What Happens When You Can’t Find a Will?
What Happens When You Can’t Find a Will?
Dealing with someone’s estate after death is not an easy job, but if you can’t find the person’s Will, it can be even more challenging. Some people may never have made a Will, in which case their estate would be distributed under the Rules of Intestacy. However, if you know they have made a Will and you just can’t find it, you may have to do some serious detective work to track it down.
Where to search for a lost Will
Lots of Wills go missing because they’re not stored securely enough, or the deceased has never told Executors or beneficiaries where the original document is located. So, where do you start?
- Look through the person’s home. Many people keep their original Will at home. Often, it gets shoved in a drawer, muddled up with other paperwork or even thrown out by accident. Go through any files, cabinets or drawers, the safe, under the mattress – anywhere they may have squirrelled it away. People can sometimes hide important documents in strange places, so be as thorough as you can.
- Ask people who knew them. If the deceased didn’t tell Executors where their Will was kept, it’s a good idea to ask around. Close friends and family may know something you don’t.
- Find out if they had a solicitor. If the person who has passed away used a solicitor to make their Will or for significant life events like moving house, they may have used the same law firm’s Will storage services. If not, it may also be worth contacting other local solicitors, and those in areas where the deceased has lived previously, to see if they hold the Will.
- Check with the bank. Some people make Wills through their banks or use the bank’s secure storage facilities to hold important documents, so try contacting institutions where they may hold accounts.
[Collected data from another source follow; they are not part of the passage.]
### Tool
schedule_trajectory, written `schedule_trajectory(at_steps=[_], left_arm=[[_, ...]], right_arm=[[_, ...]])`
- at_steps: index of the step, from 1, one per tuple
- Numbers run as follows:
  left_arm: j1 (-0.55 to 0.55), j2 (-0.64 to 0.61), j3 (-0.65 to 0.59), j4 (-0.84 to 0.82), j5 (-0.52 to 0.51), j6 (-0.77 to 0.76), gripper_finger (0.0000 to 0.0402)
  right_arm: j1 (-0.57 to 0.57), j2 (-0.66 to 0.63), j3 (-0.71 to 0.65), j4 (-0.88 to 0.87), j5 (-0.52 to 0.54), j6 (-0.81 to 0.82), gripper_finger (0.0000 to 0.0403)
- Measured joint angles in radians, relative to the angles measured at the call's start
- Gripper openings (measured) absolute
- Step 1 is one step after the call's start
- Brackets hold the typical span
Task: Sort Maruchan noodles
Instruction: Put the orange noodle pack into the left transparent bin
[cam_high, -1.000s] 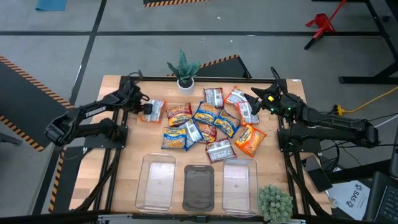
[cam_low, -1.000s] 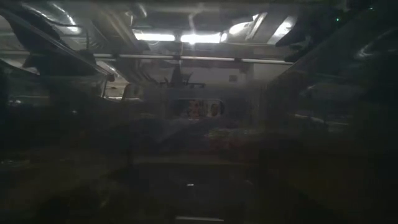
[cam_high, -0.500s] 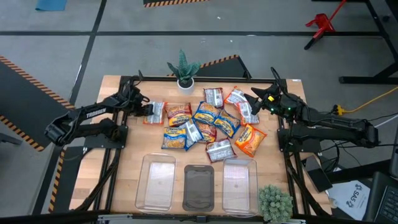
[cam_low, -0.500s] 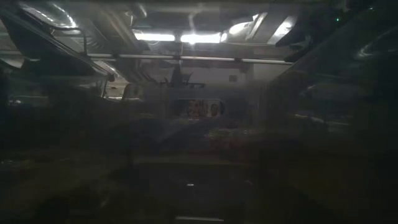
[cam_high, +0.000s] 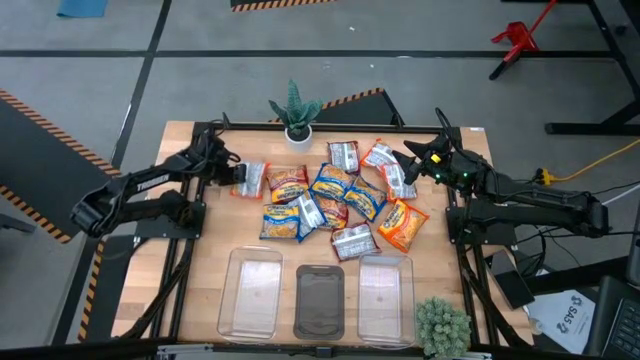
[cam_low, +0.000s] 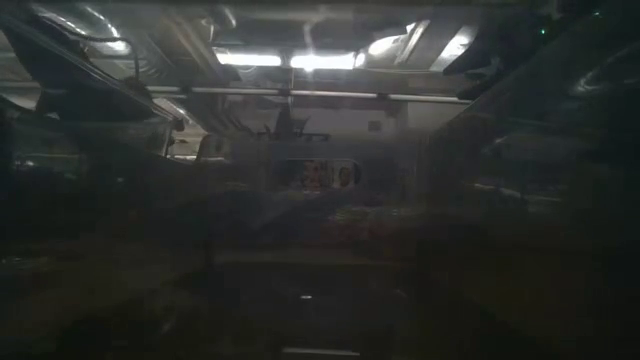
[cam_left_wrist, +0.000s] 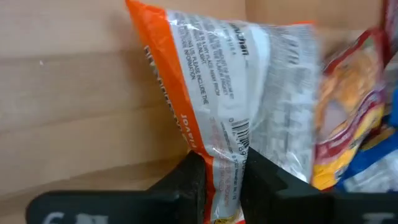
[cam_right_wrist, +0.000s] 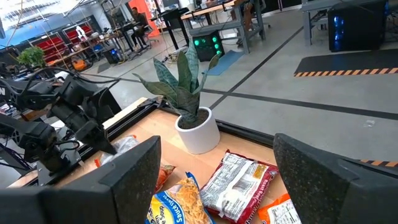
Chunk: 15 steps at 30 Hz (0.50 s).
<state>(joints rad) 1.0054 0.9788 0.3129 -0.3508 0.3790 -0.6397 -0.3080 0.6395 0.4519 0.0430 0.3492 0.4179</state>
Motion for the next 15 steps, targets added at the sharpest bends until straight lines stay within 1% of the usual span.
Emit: schedule_trajectory(at_steps=[4, 10, 15], left_arm=[[0.0, -0.049, 0.032, -0.013, 0.007, -0.034, 0.0059], [-0.007, -0.126, 0.098, -0.024, 0.106, -0.066, 0.0058], [-0.064, -0.196, 0.195, -0.107, 0.163, -0.064, 0.0057]], right_arm=[[0.0, 0.0, 0.0, 0.0, 0.0, 0.0, 0.0298], [0.0, 0.0, 0.0, 0.0, -0.001, 0.0, 0.0298], [0.0, 0.0, 0.0, 0.0, -0.001, 0.0, 0.0298]])
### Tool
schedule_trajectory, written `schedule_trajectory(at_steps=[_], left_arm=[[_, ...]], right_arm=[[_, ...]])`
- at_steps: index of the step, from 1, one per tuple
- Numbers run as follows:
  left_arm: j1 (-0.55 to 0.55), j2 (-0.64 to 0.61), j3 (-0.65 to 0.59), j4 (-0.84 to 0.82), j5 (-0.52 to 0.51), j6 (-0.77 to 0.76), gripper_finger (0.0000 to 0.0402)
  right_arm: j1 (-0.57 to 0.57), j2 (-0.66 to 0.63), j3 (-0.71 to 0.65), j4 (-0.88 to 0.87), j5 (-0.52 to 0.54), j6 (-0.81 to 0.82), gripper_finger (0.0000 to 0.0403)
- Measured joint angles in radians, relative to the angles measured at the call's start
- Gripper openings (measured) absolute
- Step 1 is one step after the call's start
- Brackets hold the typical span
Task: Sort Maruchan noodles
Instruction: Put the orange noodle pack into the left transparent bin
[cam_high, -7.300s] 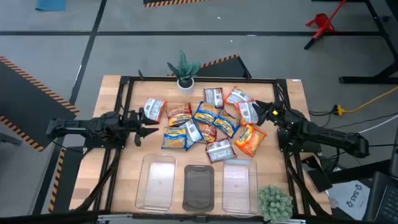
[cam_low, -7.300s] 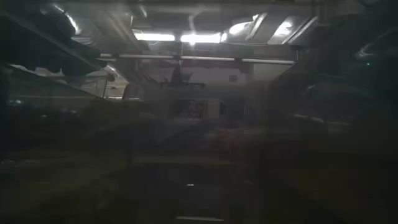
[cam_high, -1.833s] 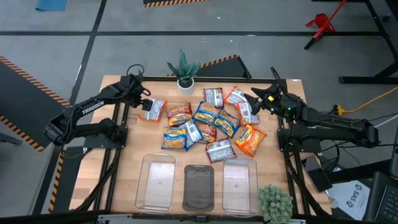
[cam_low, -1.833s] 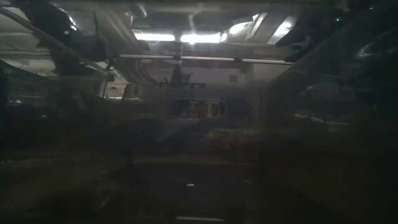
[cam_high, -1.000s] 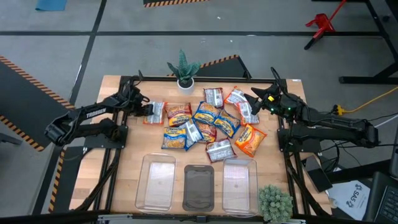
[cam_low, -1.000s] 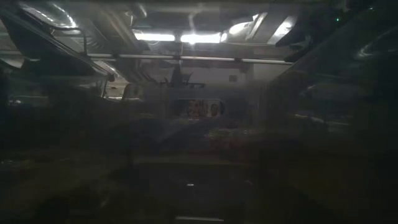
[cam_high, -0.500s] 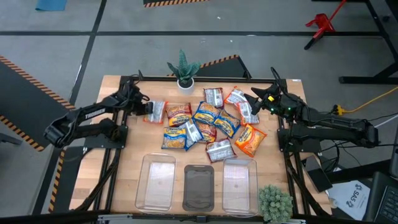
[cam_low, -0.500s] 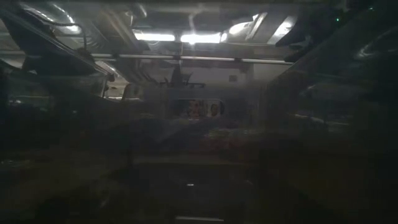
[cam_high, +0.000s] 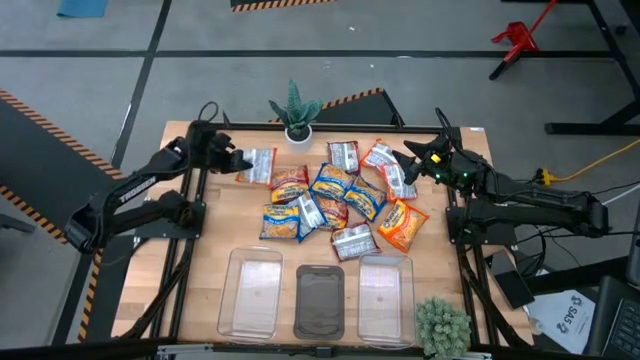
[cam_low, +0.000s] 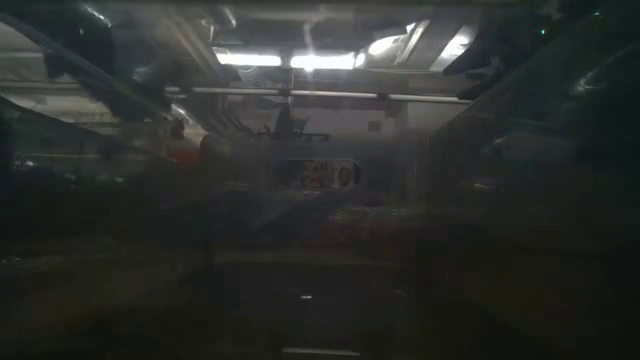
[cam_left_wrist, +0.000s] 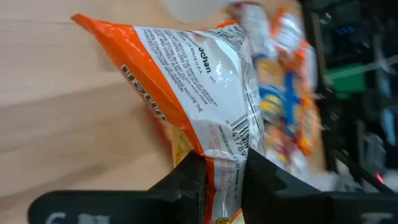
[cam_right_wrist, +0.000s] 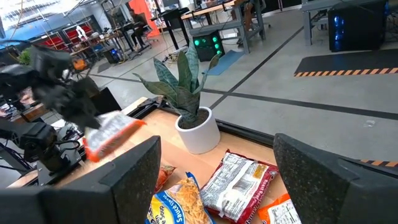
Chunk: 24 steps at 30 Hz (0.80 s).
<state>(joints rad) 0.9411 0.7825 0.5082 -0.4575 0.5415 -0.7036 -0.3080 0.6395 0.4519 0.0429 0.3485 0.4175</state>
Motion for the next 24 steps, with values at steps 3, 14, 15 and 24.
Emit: schedule_trajectory(at_steps=[3, 14, 15, 24], left_arm=[[-0.054, -0.043, 0.068, -0.054, 0.05, 0.011, 0.0057], [-0.431, -0.173, 0.278, -0.157, 0.081, -0.014, 0.0053], [-0.47, -0.175, 0.292, -0.172, 0.063, -0.024, 0.0053], [-0.765, -0.159, 0.316, -0.205, -0.08, -0.107, 0.0054]], right_arm=[[0.0, 0.0, 0.0, 0.0, 0.0, 0.0, 0.0298], [0.0, 0.0, 0.0, 0.0, 0.0, -0.003, 0.0298], [0.0, 0.0, 0.0, -0.001, 0.0, -0.003, 0.0298], [0.0, 0.0, 0.0, -0.03, 0.0, -0.003, 0.0298]])
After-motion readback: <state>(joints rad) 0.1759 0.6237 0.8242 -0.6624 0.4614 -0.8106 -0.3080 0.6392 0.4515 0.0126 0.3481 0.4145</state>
- Contact the Probate Registry. Wills can be registered with the Probate Registry for a fee, so it’s worth doing a Probate Registry search if your efforts have turned up nothing so far.
- Carry out a Will search. If you’re reached a dead end after all that, there are Will search companies who can help you track the original down but obviously, there is a charge for this.
If I can’t find the original Will, can I use a copy instead?
Executors need the original Will in order to apply for Probate. So, if the original has been lost or destroyed, things can get complicated. While it’s still possible to apply for Probate in the absence of the original Will, the person making the application has to provide a sworn affidavit. This must explain the circumstances surrounding the loss of the original Will, provide evidence of the validity of the copy, state facts that refute the presumption the Will has been revoked and detail any attempts that have been made to locate the original document.
Sometimes the beneficiaries under the copy Will may be different from the those who would inherit under the Rules of Intestacy, which can lead to disputes. Should the copy of the Will be rejected, the Rules of Intestacy apply, and the estate will be distributed accordingly. So, it’s always best to get the advice of a Probate professional if you find yourself having to prove a copy Will.
If you need help with to make a Probate application, ask our experienced Probate Extraction Specialists for advice.
Keeping your Will in a safe place
Of course, the best way to avoid all this hassle in the first place is to make sure the original Will is stored in a secure place and that Executors are informed of its whereabouts. A Will storage service is often the best way to protect paperwork and save everyone a lot of unnecessary stress. A dedicated Will storage facility gives you peace of mind that your paperwork is fully protected against loss, theft, fire and floods, and yet is easily accessible to Estate Administrators.
This article is intended to provide information only and does not constitute legal advice. We do not accept any responsibility for any omission or loss as a result of this article.